While tax assessments are weak, they are not entirely without use. For example, in Harrower v. Harrower, 71 P.3d 854 (Alaska 2003), both parties essentially accepted the accuracy of the tax assessment, and the trial court accepted it. But the husband argued that the tax assessment needed to be discounted because the lots could only be sold slowly over a period of years, so that the expected proceeds should be discounted to present value at divorce. The Alaska Supreme Court expressly recognized the limitations of tax assessments, but nevertheless affirmed:
In other procedural contexts, we have made it clear that "[t]ax appraisals do not reliably measure true value." [Footnote omitted.] But here, the parties did not dispute the accuracy of the tax appraisals as a starting point for valuation; the only real dispute was whether the assessed value needed to be discounted. In her trial brief, Dolores offered the tax assessments as her evidence establishing the value of the Kenai lots. James did not object to the admissibility of the assessments and did not offer alternative values for the lots or any values, for that matter, in his trial brief. And at trial, James’s expert, Richter, adopted similar values as his starting point for calculating the lots’ discounted values. If any appreciable error occurred, then, it arose not from the court’s acceptance of the lots’ assessed values but from its rejection of Richter’s cash discount analysis.

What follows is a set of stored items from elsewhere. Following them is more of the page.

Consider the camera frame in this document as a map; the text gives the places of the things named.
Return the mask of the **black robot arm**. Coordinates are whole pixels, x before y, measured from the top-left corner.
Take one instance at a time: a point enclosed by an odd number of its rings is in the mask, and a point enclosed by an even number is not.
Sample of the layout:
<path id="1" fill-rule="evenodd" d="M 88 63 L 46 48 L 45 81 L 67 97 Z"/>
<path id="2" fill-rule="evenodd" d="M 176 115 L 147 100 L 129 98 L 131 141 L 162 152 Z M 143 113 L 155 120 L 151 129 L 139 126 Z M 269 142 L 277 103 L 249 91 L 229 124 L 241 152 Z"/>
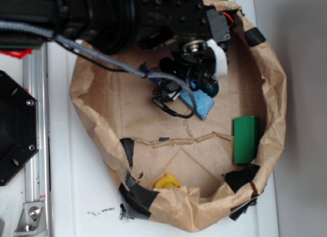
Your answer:
<path id="1" fill-rule="evenodd" d="M 54 36 L 85 40 L 107 55 L 133 44 L 172 53 L 201 82 L 214 83 L 214 40 L 226 49 L 236 11 L 204 0 L 1 0 L 1 20 L 50 30 L 51 36 L 1 30 L 3 52 L 37 49 Z"/>

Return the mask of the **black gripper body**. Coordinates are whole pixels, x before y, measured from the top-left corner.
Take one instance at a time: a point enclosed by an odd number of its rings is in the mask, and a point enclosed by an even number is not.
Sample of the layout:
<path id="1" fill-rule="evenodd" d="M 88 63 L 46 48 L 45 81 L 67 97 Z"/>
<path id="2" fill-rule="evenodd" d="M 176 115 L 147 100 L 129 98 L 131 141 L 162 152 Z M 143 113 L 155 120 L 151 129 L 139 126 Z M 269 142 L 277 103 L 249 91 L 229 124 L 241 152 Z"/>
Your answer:
<path id="1" fill-rule="evenodd" d="M 203 0 L 143 0 L 143 49 L 169 51 L 163 72 L 191 88 L 215 86 L 227 75 L 228 15 Z"/>

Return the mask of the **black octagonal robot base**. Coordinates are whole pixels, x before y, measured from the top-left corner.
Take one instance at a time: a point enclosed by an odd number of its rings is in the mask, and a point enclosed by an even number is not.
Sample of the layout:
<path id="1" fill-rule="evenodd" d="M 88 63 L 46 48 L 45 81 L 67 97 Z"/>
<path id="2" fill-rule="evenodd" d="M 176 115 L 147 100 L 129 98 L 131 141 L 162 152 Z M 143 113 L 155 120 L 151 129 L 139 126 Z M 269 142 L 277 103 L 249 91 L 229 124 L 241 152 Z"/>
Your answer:
<path id="1" fill-rule="evenodd" d="M 1 186 L 38 151 L 37 100 L 1 71 Z"/>

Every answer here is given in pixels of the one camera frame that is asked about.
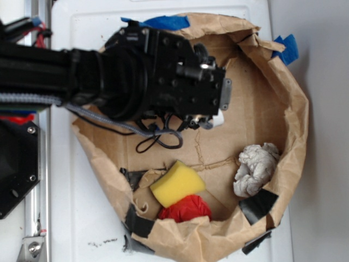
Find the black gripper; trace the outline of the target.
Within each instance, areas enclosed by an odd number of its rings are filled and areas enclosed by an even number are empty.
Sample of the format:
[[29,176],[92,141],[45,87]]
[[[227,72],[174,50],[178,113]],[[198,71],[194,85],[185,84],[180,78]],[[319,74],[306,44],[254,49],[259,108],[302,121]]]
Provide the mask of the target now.
[[149,109],[173,113],[189,128],[212,129],[224,123],[232,81],[202,43],[191,45],[182,36],[149,29],[145,51],[154,63],[149,80]]

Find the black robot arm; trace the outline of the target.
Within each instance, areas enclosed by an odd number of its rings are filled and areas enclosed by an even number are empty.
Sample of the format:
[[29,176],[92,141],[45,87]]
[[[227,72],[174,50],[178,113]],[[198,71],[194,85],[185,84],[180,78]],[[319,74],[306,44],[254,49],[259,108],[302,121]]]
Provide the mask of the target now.
[[39,18],[1,25],[1,110],[95,105],[119,123],[175,115],[184,128],[210,129],[228,109],[232,82],[203,44],[130,21],[104,50],[53,51],[19,40],[50,31]]

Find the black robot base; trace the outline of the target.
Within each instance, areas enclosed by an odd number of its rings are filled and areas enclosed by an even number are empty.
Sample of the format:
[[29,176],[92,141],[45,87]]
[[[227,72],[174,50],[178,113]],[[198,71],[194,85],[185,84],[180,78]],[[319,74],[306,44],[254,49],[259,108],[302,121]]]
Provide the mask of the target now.
[[1,219],[39,182],[39,127],[1,120]]

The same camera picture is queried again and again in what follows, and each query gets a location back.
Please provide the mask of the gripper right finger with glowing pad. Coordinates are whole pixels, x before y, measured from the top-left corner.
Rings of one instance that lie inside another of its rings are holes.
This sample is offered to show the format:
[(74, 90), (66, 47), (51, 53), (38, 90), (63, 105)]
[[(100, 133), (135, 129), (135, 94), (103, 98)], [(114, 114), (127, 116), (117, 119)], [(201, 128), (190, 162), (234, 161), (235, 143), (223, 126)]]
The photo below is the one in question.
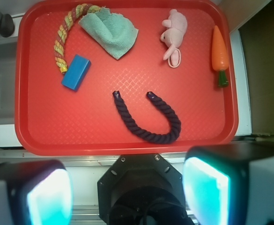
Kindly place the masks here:
[(201, 225), (274, 225), (274, 142), (192, 147), (182, 184)]

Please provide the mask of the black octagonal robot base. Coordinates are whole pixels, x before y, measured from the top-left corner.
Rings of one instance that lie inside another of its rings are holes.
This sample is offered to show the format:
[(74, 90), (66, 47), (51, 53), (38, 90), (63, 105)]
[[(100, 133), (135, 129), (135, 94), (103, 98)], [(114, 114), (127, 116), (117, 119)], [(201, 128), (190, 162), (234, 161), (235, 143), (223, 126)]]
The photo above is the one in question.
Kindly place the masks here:
[(121, 155), (97, 182), (108, 225), (192, 225), (182, 174), (159, 154)]

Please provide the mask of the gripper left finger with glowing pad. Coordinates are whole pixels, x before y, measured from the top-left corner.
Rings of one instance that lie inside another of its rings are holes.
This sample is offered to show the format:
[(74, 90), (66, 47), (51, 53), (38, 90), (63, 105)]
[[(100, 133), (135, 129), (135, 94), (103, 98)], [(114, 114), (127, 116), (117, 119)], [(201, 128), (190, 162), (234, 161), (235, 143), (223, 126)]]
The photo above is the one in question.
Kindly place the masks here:
[(58, 160), (0, 164), (0, 225), (68, 225), (70, 173)]

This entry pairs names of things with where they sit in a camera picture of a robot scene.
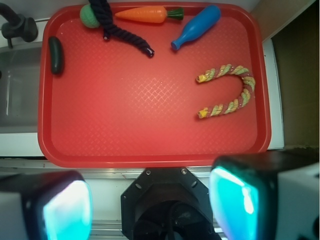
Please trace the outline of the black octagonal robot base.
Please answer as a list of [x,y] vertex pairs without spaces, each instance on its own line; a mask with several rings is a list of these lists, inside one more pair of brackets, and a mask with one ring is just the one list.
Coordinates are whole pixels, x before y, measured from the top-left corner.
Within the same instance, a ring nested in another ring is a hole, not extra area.
[[129,240],[219,240],[209,189],[187,168],[147,168],[121,194]]

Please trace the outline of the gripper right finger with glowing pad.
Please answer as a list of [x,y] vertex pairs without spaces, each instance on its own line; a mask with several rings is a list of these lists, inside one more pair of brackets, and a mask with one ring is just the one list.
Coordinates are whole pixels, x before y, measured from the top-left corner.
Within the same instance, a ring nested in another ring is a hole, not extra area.
[[320,156],[313,150],[223,155],[212,164],[209,200],[229,240],[317,240]]

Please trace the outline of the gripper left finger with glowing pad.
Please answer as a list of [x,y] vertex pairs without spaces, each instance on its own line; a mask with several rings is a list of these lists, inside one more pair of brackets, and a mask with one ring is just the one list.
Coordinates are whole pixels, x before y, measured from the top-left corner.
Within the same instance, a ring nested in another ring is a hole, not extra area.
[[87,240],[92,221],[91,189],[77,171],[0,177],[2,240]]

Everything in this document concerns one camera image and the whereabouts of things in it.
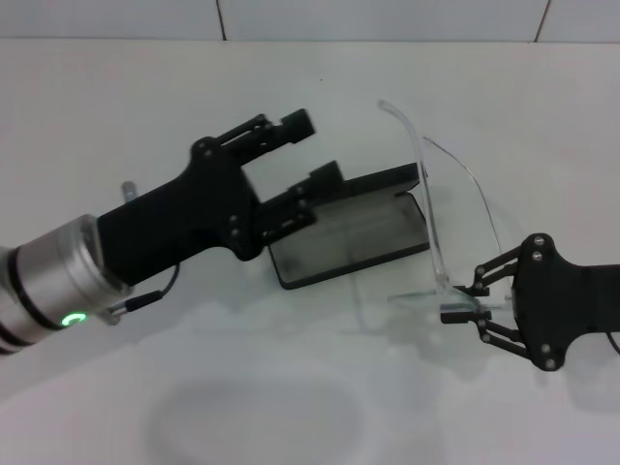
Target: black linkage arm
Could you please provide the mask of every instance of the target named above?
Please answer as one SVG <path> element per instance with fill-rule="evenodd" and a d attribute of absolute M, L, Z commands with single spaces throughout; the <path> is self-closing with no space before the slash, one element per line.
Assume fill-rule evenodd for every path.
<path fill-rule="evenodd" d="M 219 138 L 197 140 L 176 179 L 98 219 L 106 268 L 134 286 L 210 247 L 254 259 L 265 245 L 314 223 L 314 200 L 343 183 L 334 162 L 266 203 L 241 168 L 313 134 L 300 109 L 279 126 L 259 115 Z"/>
<path fill-rule="evenodd" d="M 577 337 L 620 331 L 620 265 L 569 263 L 548 234 L 538 233 L 477 266 L 474 284 L 460 290 L 487 295 L 487 287 L 506 276 L 513 276 L 512 309 L 518 330 L 490 322 L 489 312 L 447 314 L 442 321 L 474 322 L 483 342 L 529 358 L 544 371 L 564 365 L 567 349 Z"/>

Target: green light
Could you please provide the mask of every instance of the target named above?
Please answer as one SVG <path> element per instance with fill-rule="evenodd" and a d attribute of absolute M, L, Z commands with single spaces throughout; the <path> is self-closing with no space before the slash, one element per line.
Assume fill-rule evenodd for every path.
<path fill-rule="evenodd" d="M 67 315 L 62 319 L 62 326 L 69 326 L 75 323 L 81 323 L 86 320 L 85 313 L 72 313 L 71 315 Z"/>

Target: tile grout line
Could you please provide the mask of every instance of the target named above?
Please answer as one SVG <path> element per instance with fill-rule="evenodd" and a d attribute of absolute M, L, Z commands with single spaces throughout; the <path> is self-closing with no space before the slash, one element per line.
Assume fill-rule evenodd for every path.
<path fill-rule="evenodd" d="M 220 5 L 220 0 L 215 0 L 215 6 L 217 7 L 217 16 L 220 18 L 220 29 L 222 30 L 222 40 L 227 41 L 226 38 L 226 29 L 224 27 L 224 17 L 222 16 L 222 5 Z"/>
<path fill-rule="evenodd" d="M 541 32 L 543 31 L 544 21 L 546 20 L 546 14 L 549 13 L 550 6 L 551 6 L 551 0 L 546 0 L 546 7 L 544 7 L 544 13 L 542 14 L 542 19 L 541 19 L 541 24 L 539 24 L 539 29 L 538 31 L 536 31 L 536 38 L 534 38 L 534 43 L 537 43 L 539 41 L 539 37 L 541 36 Z"/>

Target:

. . . Because neither party objected to the admission of the tax assessments to establish value, because the court’s credibility determination is supported by the record, and because the value assigned to the lots is within the range of evidence presented at trial, we conclude that the trial court’s valuation of the Kenai lots is not clearly erroneous.

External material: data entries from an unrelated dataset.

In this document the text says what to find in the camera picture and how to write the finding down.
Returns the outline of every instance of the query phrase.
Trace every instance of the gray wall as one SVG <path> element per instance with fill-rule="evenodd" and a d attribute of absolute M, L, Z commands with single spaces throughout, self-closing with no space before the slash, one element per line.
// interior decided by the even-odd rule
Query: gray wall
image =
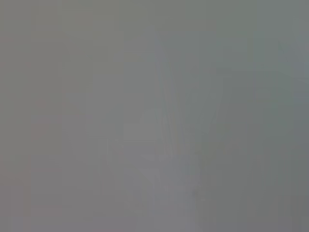
<path fill-rule="evenodd" d="M 307 231 L 307 9 L 2 0 L 0 230 Z"/>

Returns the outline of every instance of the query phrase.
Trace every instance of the blurry background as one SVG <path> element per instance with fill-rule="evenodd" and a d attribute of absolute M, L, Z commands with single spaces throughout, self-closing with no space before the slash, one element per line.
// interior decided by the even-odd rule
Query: blurry background
<path fill-rule="evenodd" d="M 0 230 L 306 231 L 308 7 L 2 0 Z"/>

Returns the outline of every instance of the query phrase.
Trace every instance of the gray surface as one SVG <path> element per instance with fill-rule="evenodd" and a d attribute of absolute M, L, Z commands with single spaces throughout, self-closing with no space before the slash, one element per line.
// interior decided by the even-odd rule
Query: gray surface
<path fill-rule="evenodd" d="M 0 231 L 304 230 L 307 9 L 2 0 Z"/>

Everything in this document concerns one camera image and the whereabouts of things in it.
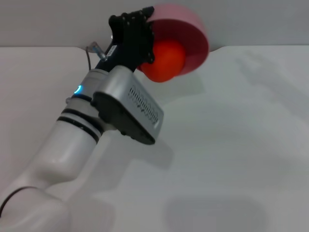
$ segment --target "blue led light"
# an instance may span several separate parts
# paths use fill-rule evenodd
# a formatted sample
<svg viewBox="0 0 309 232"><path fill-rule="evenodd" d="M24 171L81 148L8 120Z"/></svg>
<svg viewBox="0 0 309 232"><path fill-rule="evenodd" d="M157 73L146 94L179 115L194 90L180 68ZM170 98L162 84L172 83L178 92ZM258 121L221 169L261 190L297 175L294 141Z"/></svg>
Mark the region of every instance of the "blue led light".
<svg viewBox="0 0 309 232"><path fill-rule="evenodd" d="M78 86L78 88L77 88L77 90L75 90L75 92L74 93L79 93L80 91L82 91L82 86Z"/></svg>

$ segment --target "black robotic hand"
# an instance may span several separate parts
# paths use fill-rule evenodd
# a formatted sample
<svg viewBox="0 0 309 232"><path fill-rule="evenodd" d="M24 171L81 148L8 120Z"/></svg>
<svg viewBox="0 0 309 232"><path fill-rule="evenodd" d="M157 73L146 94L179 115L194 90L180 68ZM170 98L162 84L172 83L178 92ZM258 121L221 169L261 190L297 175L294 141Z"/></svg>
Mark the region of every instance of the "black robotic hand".
<svg viewBox="0 0 309 232"><path fill-rule="evenodd" d="M101 60L96 69L110 72L115 66L122 65L134 71L144 62L153 63L154 34L147 19L154 10L153 7L147 7L110 17L112 43L106 51L107 60Z"/></svg>

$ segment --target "label sticker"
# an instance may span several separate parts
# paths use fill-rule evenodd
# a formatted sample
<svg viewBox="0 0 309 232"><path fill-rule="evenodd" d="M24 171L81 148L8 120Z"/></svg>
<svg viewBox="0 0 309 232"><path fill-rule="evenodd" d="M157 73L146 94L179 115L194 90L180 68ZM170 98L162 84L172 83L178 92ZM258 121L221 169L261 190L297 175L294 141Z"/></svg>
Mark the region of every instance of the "label sticker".
<svg viewBox="0 0 309 232"><path fill-rule="evenodd" d="M112 55L112 53L114 52L114 50L116 49L117 45L113 45L110 50L107 53L107 57L110 57Z"/></svg>

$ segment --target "white wall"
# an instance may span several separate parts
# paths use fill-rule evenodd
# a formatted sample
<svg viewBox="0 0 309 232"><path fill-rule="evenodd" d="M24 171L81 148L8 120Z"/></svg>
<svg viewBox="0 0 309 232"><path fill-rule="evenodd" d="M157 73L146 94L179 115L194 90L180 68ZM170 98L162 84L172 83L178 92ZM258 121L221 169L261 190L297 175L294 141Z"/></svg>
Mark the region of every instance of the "white wall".
<svg viewBox="0 0 309 232"><path fill-rule="evenodd" d="M160 2L195 10L212 49L224 45L308 44L307 0L2 0L0 46L79 46L110 41L107 20Z"/></svg>

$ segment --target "orange ball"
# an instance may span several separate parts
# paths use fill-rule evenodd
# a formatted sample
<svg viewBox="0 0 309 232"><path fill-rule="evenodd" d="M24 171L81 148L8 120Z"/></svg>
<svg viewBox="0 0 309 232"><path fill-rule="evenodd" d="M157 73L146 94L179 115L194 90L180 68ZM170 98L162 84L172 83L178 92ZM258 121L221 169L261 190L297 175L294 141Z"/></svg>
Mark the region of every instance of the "orange ball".
<svg viewBox="0 0 309 232"><path fill-rule="evenodd" d="M177 76L185 63L184 46L176 40L154 42L155 60L152 64L143 63L141 71L154 82L165 82Z"/></svg>

Id. at 861-62 (quoting Bennett v. Artus, 20 P.3d 560, 565 (Alaska 2001)). It is important that the parties be permitted to rely upon tax assessments, because the great advantage of a tax assessment is that it costs nothing. Where an appraisal or other better evidence of value is presented, the tax assessment should be and usually is given little or no weight. But in many divorce cases between parties of modest means, neither party wishes to spend the money to obtain an appraisal. In these cases, the tax assessment can be a useful reality check on the parties’ contending opinions on the value of the property.